┌─ AVAILABLE DATA

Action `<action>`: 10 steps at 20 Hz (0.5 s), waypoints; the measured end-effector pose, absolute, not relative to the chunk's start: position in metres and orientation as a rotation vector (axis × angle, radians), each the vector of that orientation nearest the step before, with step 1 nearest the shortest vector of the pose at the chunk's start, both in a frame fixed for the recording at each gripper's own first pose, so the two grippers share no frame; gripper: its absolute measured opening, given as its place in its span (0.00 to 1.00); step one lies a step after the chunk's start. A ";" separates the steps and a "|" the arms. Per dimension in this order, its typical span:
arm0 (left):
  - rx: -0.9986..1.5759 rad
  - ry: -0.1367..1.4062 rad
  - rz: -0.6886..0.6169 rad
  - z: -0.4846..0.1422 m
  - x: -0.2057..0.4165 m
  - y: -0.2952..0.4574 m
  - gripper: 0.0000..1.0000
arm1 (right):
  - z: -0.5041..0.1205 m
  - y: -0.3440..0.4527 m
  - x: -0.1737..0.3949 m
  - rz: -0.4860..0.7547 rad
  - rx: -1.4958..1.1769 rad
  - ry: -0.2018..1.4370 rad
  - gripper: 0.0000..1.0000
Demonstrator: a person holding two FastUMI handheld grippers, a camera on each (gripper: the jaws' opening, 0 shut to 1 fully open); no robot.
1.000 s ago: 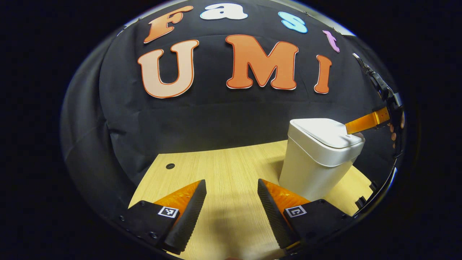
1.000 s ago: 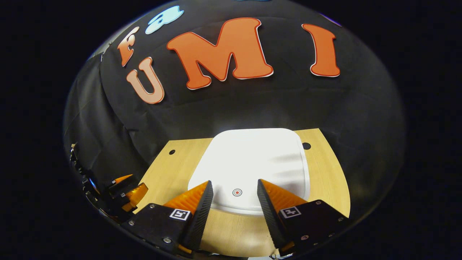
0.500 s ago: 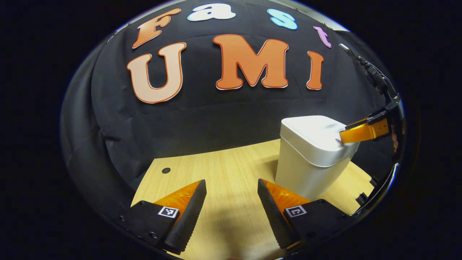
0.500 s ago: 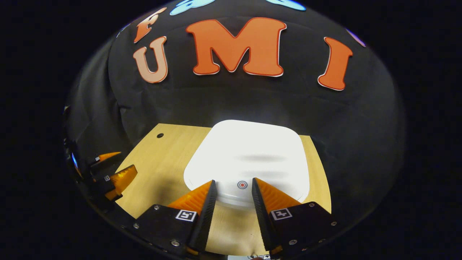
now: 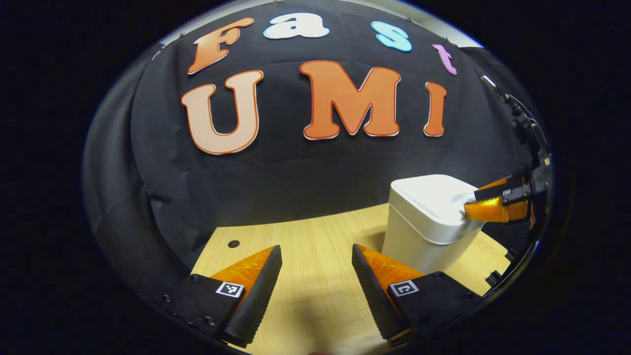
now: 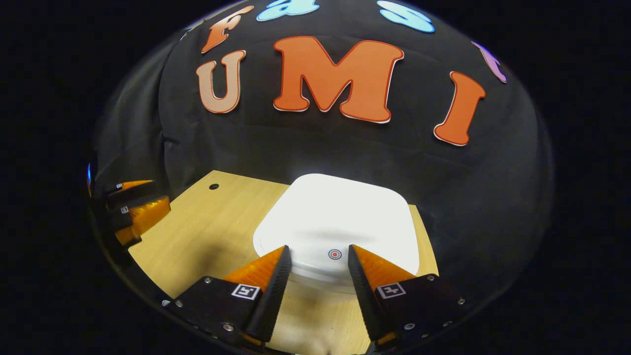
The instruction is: Press the lid of the desktop garbage bin to open it, pick up the crumpled paper on the desktop and throw it into the bin, then pick up the pop can on the desktop and drop it into the bin, and finally close the garbage bin lid.
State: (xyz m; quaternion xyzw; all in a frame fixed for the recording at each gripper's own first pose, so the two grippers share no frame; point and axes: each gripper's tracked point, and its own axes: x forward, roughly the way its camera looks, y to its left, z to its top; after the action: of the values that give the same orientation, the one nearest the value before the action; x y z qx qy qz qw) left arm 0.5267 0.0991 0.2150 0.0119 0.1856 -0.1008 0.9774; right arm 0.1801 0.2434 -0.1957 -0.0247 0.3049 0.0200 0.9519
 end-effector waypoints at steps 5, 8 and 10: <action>0.001 0.286 -0.147 0.252 0.535 0.123 0.90 | -0.159 0.255 0.193 0.025 0.008 0.436 0.77; 0.012 0.200 -0.102 0.276 0.539 0.139 0.92 | -0.139 0.268 0.196 0.049 0.026 0.337 0.82; 0.014 0.143 -0.084 0.294 0.539 0.146 0.91 | -0.128 0.273 0.194 0.064 0.025 0.286 0.82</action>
State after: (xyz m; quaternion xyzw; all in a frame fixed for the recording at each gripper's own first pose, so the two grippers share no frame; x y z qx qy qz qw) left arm 0.5388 0.1457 0.2936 0.0069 0.0714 -0.0422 0.9965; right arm 0.1937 0.2726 -0.1278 0.0126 0.1423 0.0320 0.9892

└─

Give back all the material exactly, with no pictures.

◆ **SOLUTION TO THIS EXERCISE**:
Action `<action>`: 10 steps at 20 Hz (0.5 s), waypoints; the measured end-effector pose, absolute, not relative to the chunk's start: position in metres and orientation as a rotation vector (axis × angle, radians), each the vector of that orientation nearest the step before, with step 1 nearest the shortest vector of the pose at the chunk's start, both in a frame fixed for the recording at each gripper's own first pose, so the two grippers share no frame; gripper: its absolute measured opening, given as its place in its span (0.00 to 1.00); step one lies a step after the chunk's start. A ";" separates the steps and a "|" the arms. Per dimension in this order, its typical span:
arm0 (left):
  - rx: -0.9986..1.5759 rad
  - ry: -0.1367..1.4062 rad
  - rz: -0.6886..0.6169 rad
  - z: -0.4846..0.1422 m
  - x: -0.2057..0.4165 m
  - y: -0.2952..0.4574 m
  - gripper: 0.0000..1.0000
arm1 (right):
  - z: -0.5041..0.1205 m
  - y: -0.3440..0.4527 m
  - x: -0.1737..0.3949 m
  - rz: -0.4860..0.7547 rad
  - rx: -1.4958..1.1769 rad
  - ry: -0.2018..1.4370 rad
  - gripper: 0.0000..1.0000
Demonstrator: a person holding two FastUMI handheld grippers, a camera on each (gripper: the jaws' opening, 0 shut to 1 fully open); no robot.
1.000 s ago: 
1.000 s ago: 
0.500 s ago: 
0.500 s ago: 
now: 
now: 
The instruction is: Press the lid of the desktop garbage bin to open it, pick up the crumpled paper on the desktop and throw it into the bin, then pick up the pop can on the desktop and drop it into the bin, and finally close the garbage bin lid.
State: (xyz m; quaternion xyzw; all in a frame fixed for the recording at each gripper's own first pose, so the two grippers share no frame; point and axes: each gripper's tracked point, and its own axes: x forward, roughly the way its camera looks, y to its left, z to its top; after the action: of the values that give the same orientation, the one nearest the value before the action; x y z qx qy qz qw) left arm 0.5267 0.0991 0.2150 0.0119 0.1856 -0.1008 0.9774; right arm 0.1801 0.2434 -0.1957 -0.0247 0.3049 0.0200 0.9519
 end-effector waypoints at steps 5, 8 and 10: <action>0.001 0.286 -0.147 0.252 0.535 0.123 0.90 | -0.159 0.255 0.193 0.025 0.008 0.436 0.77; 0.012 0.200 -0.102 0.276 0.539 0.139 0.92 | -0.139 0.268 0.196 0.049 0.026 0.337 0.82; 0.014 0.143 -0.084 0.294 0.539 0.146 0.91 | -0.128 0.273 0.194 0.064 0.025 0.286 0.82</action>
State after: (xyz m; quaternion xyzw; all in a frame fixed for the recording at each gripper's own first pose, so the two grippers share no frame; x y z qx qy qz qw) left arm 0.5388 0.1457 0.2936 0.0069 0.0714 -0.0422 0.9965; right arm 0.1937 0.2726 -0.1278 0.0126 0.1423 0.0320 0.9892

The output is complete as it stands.